4. Part 3: Add Support for Word Traceback and Skip Arcs to a Large-Vocabulary Decoder

In this part of the lab, we provide a nearly complete large vocabulary decoder, and you will need to add support for recording word traceback information as well as support for handling skip arcs, i.e., arcs with no output. However, we have done most of the work; these changes should involve adding/modifying only a few lines of code.

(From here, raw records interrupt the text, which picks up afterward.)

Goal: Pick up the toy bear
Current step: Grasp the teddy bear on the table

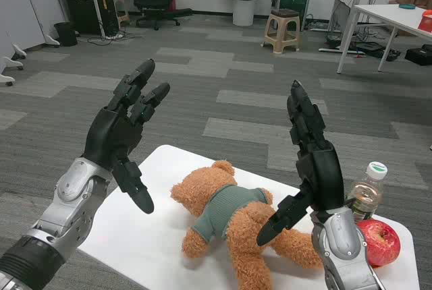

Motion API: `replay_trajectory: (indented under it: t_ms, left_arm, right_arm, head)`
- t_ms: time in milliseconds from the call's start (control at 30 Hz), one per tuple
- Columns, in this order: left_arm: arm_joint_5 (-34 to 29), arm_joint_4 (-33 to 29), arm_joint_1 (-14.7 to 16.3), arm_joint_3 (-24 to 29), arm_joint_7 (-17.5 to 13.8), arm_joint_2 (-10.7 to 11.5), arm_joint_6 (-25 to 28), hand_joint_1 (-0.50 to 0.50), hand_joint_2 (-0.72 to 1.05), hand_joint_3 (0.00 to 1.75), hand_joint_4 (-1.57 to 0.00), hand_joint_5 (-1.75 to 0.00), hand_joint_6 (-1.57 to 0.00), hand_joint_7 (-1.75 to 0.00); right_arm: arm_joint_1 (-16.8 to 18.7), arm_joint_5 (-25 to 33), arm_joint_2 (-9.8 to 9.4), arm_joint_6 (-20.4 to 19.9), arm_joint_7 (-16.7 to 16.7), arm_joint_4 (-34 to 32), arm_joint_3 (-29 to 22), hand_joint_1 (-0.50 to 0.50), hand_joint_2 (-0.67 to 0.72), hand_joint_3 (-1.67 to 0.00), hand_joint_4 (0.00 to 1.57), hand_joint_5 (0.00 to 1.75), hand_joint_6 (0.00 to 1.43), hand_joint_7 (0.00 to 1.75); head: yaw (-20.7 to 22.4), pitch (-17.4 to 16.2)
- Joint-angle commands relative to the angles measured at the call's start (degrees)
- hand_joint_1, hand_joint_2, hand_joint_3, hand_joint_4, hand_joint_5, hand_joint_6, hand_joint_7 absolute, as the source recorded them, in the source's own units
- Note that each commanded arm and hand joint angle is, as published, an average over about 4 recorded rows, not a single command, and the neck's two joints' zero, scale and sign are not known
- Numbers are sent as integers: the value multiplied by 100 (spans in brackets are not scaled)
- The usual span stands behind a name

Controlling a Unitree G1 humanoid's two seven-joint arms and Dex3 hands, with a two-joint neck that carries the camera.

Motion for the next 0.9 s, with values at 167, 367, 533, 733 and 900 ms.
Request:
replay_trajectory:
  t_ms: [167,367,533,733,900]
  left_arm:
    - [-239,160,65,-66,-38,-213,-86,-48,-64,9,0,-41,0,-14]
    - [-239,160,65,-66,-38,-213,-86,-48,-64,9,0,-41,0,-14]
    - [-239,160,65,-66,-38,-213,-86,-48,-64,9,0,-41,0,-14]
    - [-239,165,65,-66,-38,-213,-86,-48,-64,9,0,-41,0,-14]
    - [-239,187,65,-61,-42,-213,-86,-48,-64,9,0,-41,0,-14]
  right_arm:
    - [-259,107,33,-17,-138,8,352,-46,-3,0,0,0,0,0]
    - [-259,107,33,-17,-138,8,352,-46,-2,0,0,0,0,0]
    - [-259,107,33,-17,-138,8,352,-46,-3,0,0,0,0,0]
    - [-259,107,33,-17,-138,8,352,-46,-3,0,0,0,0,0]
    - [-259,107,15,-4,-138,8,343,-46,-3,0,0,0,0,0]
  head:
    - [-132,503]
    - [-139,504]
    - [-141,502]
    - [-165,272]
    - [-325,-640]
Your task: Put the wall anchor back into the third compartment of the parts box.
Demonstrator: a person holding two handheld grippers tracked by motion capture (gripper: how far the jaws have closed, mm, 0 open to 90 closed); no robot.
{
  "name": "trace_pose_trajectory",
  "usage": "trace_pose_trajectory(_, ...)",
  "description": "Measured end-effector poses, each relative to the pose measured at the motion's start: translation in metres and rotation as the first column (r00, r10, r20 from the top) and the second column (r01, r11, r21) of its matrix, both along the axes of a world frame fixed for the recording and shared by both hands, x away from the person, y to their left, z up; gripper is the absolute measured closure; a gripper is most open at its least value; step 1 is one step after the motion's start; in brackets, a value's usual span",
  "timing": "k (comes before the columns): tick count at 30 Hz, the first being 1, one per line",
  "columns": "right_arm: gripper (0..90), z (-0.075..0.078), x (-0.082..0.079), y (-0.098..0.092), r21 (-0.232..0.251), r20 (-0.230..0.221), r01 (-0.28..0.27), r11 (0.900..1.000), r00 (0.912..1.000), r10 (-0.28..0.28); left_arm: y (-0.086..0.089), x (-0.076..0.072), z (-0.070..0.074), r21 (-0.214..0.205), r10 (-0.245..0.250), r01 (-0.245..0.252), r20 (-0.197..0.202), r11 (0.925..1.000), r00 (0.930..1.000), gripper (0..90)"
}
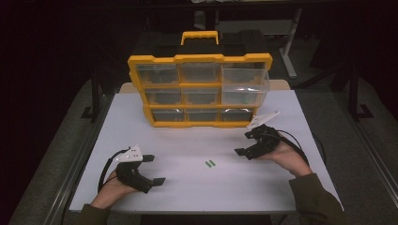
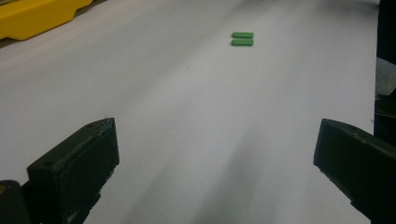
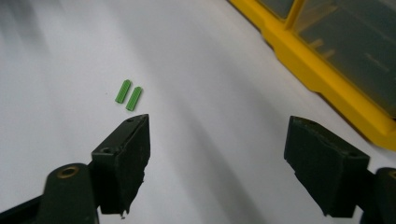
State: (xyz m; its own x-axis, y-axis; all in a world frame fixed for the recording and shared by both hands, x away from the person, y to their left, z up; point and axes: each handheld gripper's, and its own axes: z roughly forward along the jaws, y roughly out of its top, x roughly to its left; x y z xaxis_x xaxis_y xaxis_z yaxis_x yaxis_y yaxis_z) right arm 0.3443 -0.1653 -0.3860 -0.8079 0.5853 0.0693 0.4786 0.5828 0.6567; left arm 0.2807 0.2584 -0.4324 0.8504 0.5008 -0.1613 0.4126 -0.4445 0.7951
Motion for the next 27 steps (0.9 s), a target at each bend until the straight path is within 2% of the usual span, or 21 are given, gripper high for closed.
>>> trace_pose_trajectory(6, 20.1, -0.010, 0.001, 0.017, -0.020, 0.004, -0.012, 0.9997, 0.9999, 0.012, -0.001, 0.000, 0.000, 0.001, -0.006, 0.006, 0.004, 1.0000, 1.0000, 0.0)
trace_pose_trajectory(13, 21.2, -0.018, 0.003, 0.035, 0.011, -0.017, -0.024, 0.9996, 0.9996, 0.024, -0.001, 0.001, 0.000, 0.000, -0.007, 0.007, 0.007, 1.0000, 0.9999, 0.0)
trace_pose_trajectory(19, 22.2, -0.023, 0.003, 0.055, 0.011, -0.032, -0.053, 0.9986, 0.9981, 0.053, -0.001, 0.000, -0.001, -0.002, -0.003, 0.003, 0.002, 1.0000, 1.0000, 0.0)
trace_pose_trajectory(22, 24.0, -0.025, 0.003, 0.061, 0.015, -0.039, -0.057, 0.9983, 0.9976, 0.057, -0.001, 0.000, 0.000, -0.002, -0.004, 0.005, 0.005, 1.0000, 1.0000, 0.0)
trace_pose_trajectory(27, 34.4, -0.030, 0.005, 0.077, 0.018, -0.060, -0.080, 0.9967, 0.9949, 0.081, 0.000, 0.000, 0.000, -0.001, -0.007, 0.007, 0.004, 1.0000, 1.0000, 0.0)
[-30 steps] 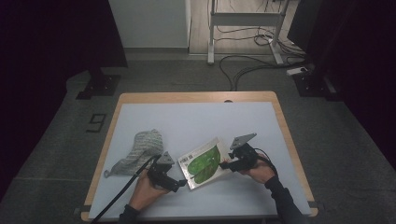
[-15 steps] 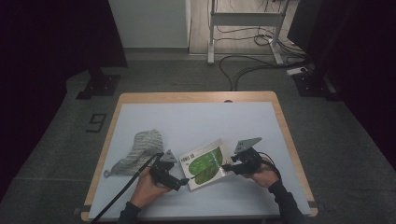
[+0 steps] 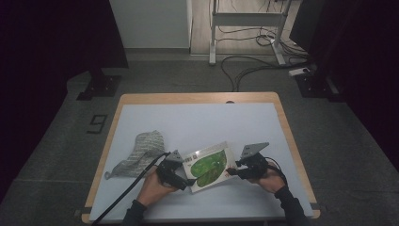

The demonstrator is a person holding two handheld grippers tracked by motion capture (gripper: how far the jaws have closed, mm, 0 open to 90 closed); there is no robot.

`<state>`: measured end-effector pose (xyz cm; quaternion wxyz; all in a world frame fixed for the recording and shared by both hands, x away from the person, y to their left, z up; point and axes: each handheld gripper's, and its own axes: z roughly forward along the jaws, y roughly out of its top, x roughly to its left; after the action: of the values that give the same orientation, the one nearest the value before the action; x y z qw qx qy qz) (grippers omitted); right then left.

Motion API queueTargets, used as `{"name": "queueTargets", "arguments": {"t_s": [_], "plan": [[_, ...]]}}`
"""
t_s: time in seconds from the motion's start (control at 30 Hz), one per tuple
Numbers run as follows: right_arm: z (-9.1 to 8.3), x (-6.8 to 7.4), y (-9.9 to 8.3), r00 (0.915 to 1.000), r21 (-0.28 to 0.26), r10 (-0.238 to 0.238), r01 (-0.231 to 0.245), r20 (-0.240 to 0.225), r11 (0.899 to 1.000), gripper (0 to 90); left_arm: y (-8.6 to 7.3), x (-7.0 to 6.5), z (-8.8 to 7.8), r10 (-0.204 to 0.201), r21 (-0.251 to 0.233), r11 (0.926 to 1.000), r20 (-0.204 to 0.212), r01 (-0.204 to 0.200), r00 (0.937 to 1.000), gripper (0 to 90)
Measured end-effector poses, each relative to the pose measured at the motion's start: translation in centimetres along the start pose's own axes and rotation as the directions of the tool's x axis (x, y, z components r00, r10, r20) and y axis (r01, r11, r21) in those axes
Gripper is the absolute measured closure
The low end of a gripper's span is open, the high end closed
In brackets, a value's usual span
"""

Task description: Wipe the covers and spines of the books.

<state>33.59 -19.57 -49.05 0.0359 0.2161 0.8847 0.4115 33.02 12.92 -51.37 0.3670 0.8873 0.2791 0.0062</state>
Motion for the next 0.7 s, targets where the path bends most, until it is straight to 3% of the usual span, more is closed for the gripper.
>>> {"name": "queueTargets", "arguments": {"t_s": [0.17, 0.23, 0.33, 0.6, 0.7], "plan": [[-0.1, -0.5, -0.3, 0.9988, -0.009, 0.042, -0.043, -0.026, 0.999, 58.4, 0.4, -0.4, -0.2, 0.019, -0.001, 0.9998, -0.008, -0.019, 0.9998, 10.8], [0.1, -0.7, -0.3, 0.9988, 0.020, 0.049, -0.049, 0.001, 0.999, 52.7, 0.5, -0.4, -0.4, 0.025, -0.004, 0.9997, -0.015, -0.025, 0.9996, 13.1], [0.3, -0.9, -0.4, 0.9976, 0.061, 0.036, -0.039, 0.059, 0.997, 51.2, 0.6, -0.6, -0.5, 0.041, -0.007, 0.9991, -0.029, -0.042, 0.9987, 14.8], [0.5, -2.3, -0.1, 0.9833, 0.004, 0.141, -0.142, 0.116, 0.990, 31.2, 0.7, -0.7, -0.7, 0.049, -0.003, 0.9988, -0.038, -0.049, 0.9981, 16.8], [0.9, -3.3, 0.2, 0.9755, -0.013, 0.200, -0.200, 0.091, 0.980, 25.5, 0.9, -0.7, -0.9, 0.048, -0.007, 0.9988, -0.039, -0.048, 0.9981, 19.3]]}}
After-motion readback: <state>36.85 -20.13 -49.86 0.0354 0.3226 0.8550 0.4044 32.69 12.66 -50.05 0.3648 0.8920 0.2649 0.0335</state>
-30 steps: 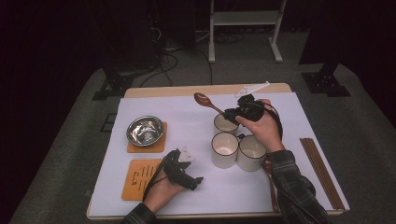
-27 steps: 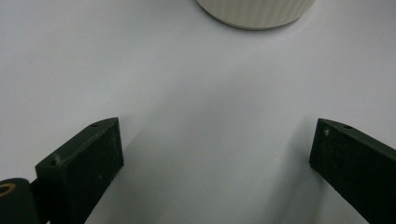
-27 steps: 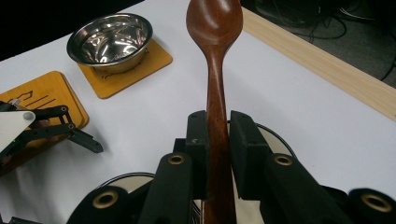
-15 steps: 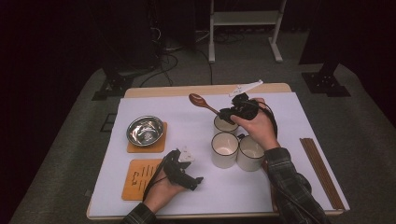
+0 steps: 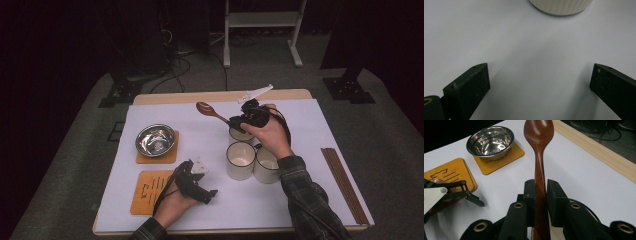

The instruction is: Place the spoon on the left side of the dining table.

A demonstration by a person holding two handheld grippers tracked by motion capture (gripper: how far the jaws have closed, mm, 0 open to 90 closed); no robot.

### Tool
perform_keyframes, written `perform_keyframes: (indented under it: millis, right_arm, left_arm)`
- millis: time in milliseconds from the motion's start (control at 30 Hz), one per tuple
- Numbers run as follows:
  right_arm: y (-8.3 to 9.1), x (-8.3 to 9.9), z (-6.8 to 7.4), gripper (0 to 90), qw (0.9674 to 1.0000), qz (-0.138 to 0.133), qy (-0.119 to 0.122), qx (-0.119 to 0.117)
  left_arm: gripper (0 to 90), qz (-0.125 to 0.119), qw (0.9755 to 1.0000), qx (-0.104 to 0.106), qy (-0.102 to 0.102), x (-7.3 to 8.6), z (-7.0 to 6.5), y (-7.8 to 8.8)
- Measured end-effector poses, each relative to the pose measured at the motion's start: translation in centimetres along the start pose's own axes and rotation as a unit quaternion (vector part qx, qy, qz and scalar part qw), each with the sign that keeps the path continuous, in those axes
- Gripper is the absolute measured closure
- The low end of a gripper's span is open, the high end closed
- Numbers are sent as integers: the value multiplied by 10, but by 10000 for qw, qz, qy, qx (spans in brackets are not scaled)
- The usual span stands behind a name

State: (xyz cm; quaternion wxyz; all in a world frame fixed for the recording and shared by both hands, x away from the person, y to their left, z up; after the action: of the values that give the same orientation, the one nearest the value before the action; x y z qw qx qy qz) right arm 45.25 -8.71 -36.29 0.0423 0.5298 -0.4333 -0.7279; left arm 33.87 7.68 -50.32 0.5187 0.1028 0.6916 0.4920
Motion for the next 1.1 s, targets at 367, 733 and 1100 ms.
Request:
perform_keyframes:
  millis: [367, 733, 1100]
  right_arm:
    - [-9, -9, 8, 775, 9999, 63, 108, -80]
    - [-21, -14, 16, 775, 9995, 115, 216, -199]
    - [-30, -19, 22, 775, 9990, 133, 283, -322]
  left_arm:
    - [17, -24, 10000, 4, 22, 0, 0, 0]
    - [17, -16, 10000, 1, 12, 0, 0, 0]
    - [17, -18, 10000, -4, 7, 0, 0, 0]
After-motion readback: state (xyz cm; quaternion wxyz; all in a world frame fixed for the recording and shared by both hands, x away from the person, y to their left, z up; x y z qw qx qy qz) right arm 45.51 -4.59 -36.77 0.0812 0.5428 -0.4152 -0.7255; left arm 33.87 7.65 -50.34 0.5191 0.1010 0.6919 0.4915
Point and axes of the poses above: each handheld gripper's, and its own axes: y roughly backward along the jaws, x roughly out of its underside, z roughly to its left, the point moved 6 cm from there along -y, roughly forward along the jaws, and after that the axes turned 3 degrees about z, right-handed, at the moved point
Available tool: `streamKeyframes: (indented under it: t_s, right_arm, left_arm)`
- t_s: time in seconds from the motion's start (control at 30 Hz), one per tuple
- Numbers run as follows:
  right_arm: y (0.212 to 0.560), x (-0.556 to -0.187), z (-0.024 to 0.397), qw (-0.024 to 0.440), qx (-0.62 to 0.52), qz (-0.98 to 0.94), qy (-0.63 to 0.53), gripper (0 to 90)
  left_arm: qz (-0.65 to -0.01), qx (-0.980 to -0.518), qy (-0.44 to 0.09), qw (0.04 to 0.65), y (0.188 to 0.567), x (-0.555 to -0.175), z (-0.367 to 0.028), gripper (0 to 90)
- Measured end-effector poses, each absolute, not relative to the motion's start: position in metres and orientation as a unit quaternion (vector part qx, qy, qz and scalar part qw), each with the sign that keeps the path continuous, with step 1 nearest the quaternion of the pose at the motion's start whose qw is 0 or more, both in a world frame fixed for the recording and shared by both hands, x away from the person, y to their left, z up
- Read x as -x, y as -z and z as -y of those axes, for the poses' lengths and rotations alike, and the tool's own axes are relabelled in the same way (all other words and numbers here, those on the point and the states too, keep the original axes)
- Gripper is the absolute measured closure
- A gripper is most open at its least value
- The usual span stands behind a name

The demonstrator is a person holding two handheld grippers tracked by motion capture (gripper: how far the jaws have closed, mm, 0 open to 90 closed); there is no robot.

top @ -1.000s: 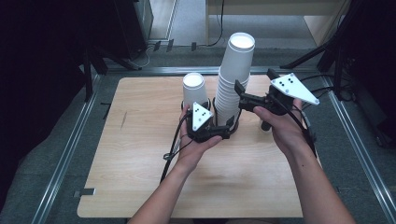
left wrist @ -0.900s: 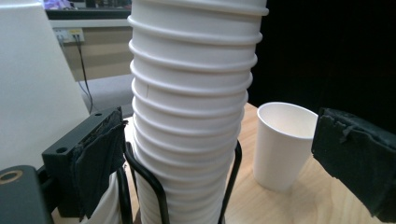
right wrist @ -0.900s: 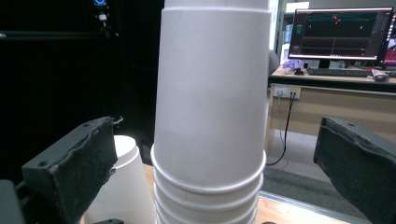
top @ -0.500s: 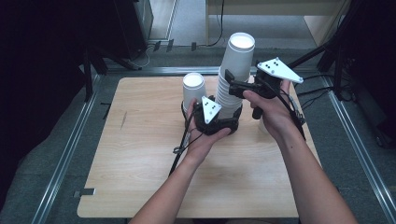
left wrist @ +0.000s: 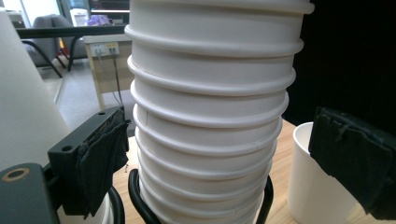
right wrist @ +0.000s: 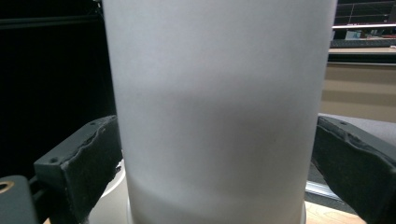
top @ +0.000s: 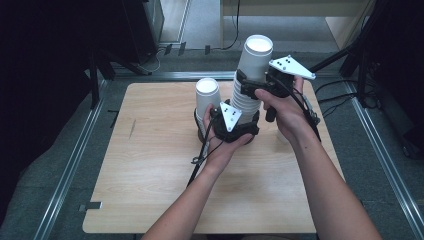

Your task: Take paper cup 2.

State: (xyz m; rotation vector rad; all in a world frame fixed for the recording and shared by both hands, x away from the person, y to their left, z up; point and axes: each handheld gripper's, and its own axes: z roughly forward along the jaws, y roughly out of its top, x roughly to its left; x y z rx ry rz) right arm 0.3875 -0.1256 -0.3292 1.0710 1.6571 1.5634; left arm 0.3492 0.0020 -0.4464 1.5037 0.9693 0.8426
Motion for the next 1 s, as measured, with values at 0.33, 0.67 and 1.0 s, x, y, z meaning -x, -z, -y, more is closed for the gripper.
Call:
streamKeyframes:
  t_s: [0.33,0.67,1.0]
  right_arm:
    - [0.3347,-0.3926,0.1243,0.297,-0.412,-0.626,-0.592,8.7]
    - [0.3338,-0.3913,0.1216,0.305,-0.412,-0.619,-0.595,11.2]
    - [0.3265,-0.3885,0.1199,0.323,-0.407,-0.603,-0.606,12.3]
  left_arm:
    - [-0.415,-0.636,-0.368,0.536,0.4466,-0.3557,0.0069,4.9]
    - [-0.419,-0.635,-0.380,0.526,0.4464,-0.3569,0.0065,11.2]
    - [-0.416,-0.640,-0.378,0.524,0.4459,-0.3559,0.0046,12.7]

Now, we outline the basic functioning of the code. Recall the Viterbi algorithm we implemented for Lab 2:

C[0, start].vProb = 1
for t in [0 ... (T-1)]:
  for s_src in [1 ... S]:
    for a in outArcs(s_src):
      s_dst = dest(a)
      curProb = C[t, s_src].vProb * arcProb(a, t)
      if curProb > C[t+1, s_dst].vProb:
        C[t+1, s_dst].vProb = curProb
        C[t+1, s_dst].trace = a
Now, look at the main function ViterbiLab4G in Lab4_DP.C, which executes the Viterbi algorithm for a single utterance. As mentioned in [Lecture 8], it is not generally feasible to store the whole dynamic programming chart C[t, s] in large-vocabulary decoding. Instead, we store only the active states for the last and current frames. For each frame, we store the active states in a FrameData structure. We allocate two of these structures, and initially set the variable lastFrame to point to one and nextFrame to point to the other. For each iteration in our outer loop over frames:
for (int frm = 0; frm <= numFrames; ++frm)
the variable lastFrame holds the active states for frame frm and nextFrame holds the active states that we are creating for frame frm+1.[1] At the end of the iteration, we swap lastFrame and nextFrame, and at the beginning of the next iteration, we clear nextFrame, thus setting us up correctly for the next iteration.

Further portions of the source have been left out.